20.mai.2022 às 14h50
Seria um assombro, na melhor tradição do realismo mágico. Mas vamos supor que aconteça: animado com o apoio que recebeu de Mario Vargas Llosa, Bolsonaro resolve adiar os passeios de moto e jet-ski e reservar 15 minutos por dia para ler o Nobel. Escolhe "A Cidade e os Cachorros" (ou "Batismo de Fogo", o outro título com que a obra foi traduzida entre nós), primeiro romance do escritor que, ainda bem jovem, resolveu tornar-se o Faulkner do Peru.
Bolsonaro não entende bem os diferentes pontos de vista narrativos, o discurso indireto livre e a mistura entre passado e presente. Mas reconhece, ao virar uma página depois de lamber a ponta do dedo, algo familiar: a palavra coturno. O esforço sobre-humano é recompensado quando ele finalmente percebe que a história se passa em um colégio militar. Aquele ambiente é o seu, pensa o presidente, ali um menino aprende a ser homem.
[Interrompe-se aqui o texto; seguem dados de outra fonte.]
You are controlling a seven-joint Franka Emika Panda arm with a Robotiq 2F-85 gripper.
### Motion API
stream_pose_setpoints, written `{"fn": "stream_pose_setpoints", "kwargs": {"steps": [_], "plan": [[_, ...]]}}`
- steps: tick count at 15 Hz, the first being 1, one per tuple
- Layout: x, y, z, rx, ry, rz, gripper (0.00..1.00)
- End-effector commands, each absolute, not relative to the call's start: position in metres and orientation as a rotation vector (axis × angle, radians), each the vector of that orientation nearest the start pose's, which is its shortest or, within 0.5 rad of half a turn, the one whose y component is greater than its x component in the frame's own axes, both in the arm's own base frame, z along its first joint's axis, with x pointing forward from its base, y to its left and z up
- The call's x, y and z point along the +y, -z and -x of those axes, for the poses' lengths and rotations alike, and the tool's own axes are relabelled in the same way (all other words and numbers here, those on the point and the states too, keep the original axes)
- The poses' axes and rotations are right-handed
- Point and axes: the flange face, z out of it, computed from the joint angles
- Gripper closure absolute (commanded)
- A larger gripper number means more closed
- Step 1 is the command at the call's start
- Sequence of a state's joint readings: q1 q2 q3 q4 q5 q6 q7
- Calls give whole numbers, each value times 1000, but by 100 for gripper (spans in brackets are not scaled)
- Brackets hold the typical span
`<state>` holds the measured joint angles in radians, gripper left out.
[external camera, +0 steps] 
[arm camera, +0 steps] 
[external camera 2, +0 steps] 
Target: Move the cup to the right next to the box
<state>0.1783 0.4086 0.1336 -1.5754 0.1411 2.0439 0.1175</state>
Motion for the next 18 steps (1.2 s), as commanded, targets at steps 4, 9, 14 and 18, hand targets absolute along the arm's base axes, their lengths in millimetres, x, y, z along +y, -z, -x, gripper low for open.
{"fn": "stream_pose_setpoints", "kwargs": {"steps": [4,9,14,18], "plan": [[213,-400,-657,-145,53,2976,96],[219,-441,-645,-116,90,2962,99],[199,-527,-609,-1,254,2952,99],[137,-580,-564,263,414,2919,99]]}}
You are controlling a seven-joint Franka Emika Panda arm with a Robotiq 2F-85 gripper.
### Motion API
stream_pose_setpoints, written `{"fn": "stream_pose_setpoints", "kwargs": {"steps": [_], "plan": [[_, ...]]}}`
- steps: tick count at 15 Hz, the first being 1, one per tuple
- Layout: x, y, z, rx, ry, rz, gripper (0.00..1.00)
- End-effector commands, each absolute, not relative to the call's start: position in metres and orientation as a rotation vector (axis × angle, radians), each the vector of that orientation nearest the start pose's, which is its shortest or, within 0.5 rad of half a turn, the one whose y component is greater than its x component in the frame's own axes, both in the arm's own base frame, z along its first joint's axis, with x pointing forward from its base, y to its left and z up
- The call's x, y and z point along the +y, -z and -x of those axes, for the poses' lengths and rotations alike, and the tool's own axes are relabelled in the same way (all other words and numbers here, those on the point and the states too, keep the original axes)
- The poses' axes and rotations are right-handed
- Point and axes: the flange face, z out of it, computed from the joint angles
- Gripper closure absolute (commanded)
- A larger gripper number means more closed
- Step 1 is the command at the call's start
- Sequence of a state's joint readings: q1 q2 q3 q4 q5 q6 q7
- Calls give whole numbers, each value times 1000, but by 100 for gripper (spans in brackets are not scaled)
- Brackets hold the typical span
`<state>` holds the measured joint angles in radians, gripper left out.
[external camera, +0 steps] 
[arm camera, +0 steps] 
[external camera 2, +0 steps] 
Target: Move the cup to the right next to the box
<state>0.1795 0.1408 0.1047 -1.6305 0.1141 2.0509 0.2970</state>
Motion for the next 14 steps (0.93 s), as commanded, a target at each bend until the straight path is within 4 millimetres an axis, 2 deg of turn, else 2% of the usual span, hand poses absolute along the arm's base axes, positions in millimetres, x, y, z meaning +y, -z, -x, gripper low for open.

Se tivesse adquirido o hábito de leitura nos bancos escolares, Bolsonaro descobriria que o livro é uma condenação do código de conduta imposto aos alunos do colégio Leoncio Prado, de Lima, onde Llosa estudou. Uma formação educacional que, sob o disfarce da ordem e da disciplina militar, está baseada em violência, covardia, machismo, intolerância, abuso psicológico, corrupção.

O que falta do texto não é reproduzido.